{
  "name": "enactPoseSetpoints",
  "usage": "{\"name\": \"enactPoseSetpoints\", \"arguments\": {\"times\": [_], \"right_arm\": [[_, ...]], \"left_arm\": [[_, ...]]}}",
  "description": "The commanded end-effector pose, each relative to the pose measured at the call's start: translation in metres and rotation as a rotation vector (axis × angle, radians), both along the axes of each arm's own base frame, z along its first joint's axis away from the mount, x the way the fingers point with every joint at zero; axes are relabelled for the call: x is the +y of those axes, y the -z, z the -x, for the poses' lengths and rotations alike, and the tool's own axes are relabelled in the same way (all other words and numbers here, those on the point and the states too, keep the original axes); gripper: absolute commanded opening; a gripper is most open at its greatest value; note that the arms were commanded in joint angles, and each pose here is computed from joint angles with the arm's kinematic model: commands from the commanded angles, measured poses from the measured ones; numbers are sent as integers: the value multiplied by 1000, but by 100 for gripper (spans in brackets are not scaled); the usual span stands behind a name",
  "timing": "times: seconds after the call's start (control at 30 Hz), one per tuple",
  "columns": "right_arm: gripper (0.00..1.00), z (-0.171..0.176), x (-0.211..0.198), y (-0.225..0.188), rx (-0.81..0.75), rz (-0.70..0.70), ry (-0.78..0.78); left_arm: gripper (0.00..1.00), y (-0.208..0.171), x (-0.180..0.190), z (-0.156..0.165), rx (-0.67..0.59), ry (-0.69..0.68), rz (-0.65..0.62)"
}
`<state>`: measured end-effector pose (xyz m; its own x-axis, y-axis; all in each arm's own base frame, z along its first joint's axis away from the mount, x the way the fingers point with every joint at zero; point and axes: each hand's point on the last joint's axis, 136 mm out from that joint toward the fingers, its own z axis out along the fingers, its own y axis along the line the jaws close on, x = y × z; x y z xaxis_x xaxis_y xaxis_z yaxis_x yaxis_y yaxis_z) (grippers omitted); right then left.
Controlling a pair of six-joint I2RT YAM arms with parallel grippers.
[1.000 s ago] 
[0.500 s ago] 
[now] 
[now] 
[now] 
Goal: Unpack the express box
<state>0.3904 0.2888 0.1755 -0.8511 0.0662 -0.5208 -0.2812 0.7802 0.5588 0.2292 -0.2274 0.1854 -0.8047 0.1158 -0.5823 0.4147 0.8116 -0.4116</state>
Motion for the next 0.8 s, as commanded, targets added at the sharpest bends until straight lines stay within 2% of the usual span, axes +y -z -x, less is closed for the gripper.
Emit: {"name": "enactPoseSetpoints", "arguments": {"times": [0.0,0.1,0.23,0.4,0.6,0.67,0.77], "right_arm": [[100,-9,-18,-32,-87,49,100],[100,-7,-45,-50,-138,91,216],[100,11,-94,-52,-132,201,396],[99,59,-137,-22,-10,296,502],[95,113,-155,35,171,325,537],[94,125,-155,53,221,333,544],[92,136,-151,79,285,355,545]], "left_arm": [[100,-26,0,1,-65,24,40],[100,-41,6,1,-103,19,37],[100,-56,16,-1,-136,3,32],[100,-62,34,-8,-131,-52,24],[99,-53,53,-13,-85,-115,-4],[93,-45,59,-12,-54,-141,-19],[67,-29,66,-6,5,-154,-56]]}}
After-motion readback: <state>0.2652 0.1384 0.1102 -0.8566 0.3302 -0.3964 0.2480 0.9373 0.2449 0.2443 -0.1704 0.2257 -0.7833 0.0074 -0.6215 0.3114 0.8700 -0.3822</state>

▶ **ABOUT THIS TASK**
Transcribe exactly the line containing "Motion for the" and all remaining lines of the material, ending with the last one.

▶ **OUTPUT FOR THIS TASK**
Motion for the next 0.8 s, as commanded, targets added at the sharpest bends until straight lines stay within 2% of the usual span, axes +y -z -x, less is closed for the gripper.
Emit: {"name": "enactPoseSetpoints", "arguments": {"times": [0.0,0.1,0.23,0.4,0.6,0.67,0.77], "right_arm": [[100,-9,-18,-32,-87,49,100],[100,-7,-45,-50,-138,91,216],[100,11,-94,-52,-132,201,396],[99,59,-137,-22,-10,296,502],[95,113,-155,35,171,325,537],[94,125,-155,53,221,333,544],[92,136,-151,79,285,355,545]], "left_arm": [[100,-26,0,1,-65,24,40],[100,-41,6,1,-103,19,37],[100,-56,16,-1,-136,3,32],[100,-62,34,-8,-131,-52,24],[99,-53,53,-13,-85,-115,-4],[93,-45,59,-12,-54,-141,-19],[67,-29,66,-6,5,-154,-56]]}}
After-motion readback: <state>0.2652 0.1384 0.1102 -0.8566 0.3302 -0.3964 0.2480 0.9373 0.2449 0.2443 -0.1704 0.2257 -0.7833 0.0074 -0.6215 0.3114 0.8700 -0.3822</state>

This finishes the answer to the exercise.